それらをつらつらと見ていくと、KOSSの「QZ50」(売価49.99ドル)に特に惹かれた。KOSSの製品は日本でも多くの種類が入手できるが、これは見たことがない。ノイズキャンセリング機構をハウジングに内蔵しているのが特徴で、外付けユニットがないのがうれしい。
そうなると、QZ50の日本でのライバルはソニーの「MDR-G94NC」になりそう。共通点は「ネックバンド式」、「ハウジングが小さい」、「ノイズキャンセリング機構を内蔵する」といった点。まずは帰りの飛行機内で、帰国後は地下鉄通勤時に使用する算段で購入してみた。
ヘッドフォンの分類としては、ネックバンドタイプの密閉型になる。ただし、ボーズの「QuietComfort2」のように耳を覆うタイプではなく、パッドが耳たぶや耳の上側を抑えるタイプだ。Web上の製品情報を見ると、インピーダンスは32Ω、30Hz~20kHzの周波数帯域となっている。 つくりは全体的に安っぽく、デザインも垢抜けていない。あくまでも個人のセンスになるが、これをつけて外出することに抵抗を覚えるかもしれない。
コードは左側の片出しで、パッケージには1.2mとある。プラグは3.5mm径のステレオミニジャック。金メッキじゃないステレオミニジャックを久しぶりに見たような気がする。
電源は単4電池1本で、左側のハウジングにセットする。ノイズキャンセリングのON/OFFスイッチも左側にあり、慣れればヘッドフォンをつけたままON/OFFできるようになる。また、ONにするとLEDが点灯。LEDは正面を向いており、相当明るく輝く。人前だとちょっと恥ずかしいかも知れない。 電池の持ちは必要十分だろう。片道20分の通勤においても、行き帰りとも使用して1週間以上利用できた。楽曲や周囲の状況によっても変わると思うが、通常の使用だと、移動中に切れるといったことはないだろう。
ノイズキャンセリングについては、問題なく作動した。スイッチを入れると暗騒音がすっと引くのがわかり、楽曲の音圧が上がる。航空機内でも「ゴーッ」という騒音が大幅に低減され、ノイズキャンセリングの恩恵を受けることができた。 ただしハウジングの小ささからか、QuietComfort2に比べて遮音性は低い。そのため、キャンセリグの度合いはQuietComfort2より低く感じる。 また、かけごこちも今ひとつ。ネックバンドなので締め付けのきつさはある程度予想していたが、ハウジングの重さもあってか、かなりギュッと締められる。そのため、私の場合は1時間ほどで耳の周りが痛くなった。その割には良くずれるのは、ネックバンドの機構上、仕方ないとはいえ、ストレスがたまる。 キャンセリングONのときの音質は、中低音に量感があり、ロックやポップス向きに感じた。高域に軽くシャーっというノイズが混じるものの、聴取を妨げるほどでもない。ただし、ベースの微妙なうねりが感じられるほどの繊細さはない。

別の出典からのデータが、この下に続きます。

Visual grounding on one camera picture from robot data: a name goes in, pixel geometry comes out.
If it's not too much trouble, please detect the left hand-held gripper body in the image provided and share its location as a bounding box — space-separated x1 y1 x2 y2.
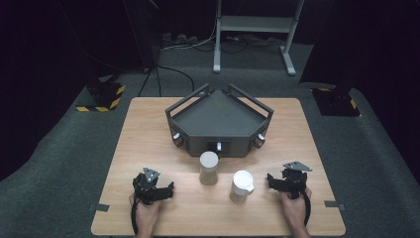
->
132 167 161 206

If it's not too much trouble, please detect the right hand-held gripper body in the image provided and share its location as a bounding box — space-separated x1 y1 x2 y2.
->
279 161 313 200

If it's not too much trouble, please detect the spice jar with white spout lid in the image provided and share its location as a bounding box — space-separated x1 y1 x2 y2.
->
229 170 256 204

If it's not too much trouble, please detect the spice jar with grey lid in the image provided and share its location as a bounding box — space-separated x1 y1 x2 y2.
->
198 151 220 186

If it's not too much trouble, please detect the dark grey corner rack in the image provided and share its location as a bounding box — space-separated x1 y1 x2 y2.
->
164 82 275 159

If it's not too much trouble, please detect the person's left hand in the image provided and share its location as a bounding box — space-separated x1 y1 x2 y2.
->
129 192 163 232

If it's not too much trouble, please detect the person's right hand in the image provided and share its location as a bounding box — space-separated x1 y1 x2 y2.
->
279 187 313 231

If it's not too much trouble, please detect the grey tape piece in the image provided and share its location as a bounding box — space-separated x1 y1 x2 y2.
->
323 199 347 212
88 202 111 213

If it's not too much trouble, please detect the white metal stand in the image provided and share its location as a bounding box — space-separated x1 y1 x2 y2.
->
212 0 305 76

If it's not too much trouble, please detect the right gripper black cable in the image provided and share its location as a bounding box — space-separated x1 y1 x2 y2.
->
302 190 313 228

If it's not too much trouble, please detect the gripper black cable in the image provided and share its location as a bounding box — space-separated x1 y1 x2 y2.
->
302 190 313 228
130 197 141 236

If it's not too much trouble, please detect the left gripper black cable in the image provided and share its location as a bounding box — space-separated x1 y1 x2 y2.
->
130 197 141 236

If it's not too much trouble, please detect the black yellow striped base plate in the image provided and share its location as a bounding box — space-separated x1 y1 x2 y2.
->
74 81 127 113
311 86 362 118

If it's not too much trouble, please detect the black floor cable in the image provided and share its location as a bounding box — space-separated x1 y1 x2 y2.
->
137 64 196 98

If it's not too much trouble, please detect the black cable bundle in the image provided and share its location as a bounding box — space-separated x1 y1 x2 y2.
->
192 34 285 55

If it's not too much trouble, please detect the white floor cable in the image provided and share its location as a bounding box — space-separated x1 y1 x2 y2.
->
159 19 220 53

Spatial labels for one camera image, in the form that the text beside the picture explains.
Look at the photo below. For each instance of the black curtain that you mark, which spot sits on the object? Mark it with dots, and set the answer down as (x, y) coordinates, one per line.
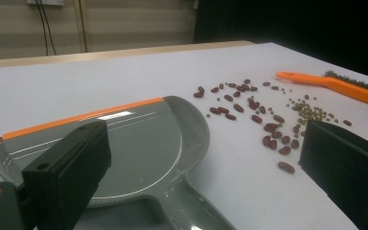
(287, 22)

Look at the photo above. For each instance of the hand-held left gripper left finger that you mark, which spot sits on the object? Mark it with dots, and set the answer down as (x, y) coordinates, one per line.
(67, 172)

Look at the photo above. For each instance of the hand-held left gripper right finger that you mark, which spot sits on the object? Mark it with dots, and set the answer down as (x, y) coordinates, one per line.
(348, 172)

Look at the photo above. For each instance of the grey dustpan with orange lip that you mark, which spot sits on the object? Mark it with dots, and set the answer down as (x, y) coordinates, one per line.
(147, 147)

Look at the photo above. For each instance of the orange hand brush grey bristles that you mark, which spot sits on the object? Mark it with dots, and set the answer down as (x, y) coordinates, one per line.
(338, 85)

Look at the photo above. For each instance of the scatter of green mung beans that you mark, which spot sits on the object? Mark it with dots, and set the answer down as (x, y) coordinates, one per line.
(306, 110)

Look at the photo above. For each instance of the scatter of red kidney beans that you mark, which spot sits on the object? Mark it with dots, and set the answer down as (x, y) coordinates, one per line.
(286, 167)

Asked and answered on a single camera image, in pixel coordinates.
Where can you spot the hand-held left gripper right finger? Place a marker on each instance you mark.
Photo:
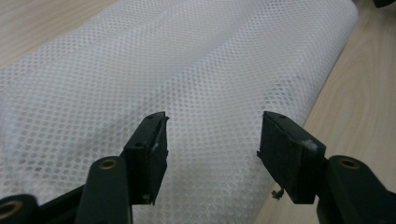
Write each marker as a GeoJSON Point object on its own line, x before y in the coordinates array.
{"type": "Point", "coordinates": [286, 155]}

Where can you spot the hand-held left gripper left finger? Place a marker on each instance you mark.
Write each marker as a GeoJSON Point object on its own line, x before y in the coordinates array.
{"type": "Point", "coordinates": [148, 155]}

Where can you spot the white mesh laundry bag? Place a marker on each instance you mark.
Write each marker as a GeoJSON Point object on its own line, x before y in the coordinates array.
{"type": "Point", "coordinates": [193, 68]}

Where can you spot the black object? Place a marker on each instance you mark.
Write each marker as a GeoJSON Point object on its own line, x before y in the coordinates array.
{"type": "Point", "coordinates": [384, 2]}

それよりも、中域から高域にかけて問題を感じた。全体的に解像が甘いのだ。ピアノはすべて丸くなり、輪郭がぼやける。サックスのブレスノイズもなくなるので、やけにスムーズに聞こえてしまう。ボーカルも少し遠くに聞こえる。今ひとつ切れがなく、価格相応の音といえる。 もっとも、ノイズキャンセリングヘッドフォンに厳密な音再現力を求める方が無理な話かもしれない。実際のところ、MDR-G94NCよりはだんぜんしっかりした音が出ているのだが……。
珍しさと同時に「毎日通勤で使えるかな」と考えての購入だったが、いまのところ常用するにいたっていない。見た目の悪さとかけづらさが主な理由だが、それを上回るほどの音質が得られれるならば使っていたと思う。長距離出張の機会でもあればまた使ってみようと思うのだが、向う数カ月はなさそう。ひょっこり帰省でもしてみようか……。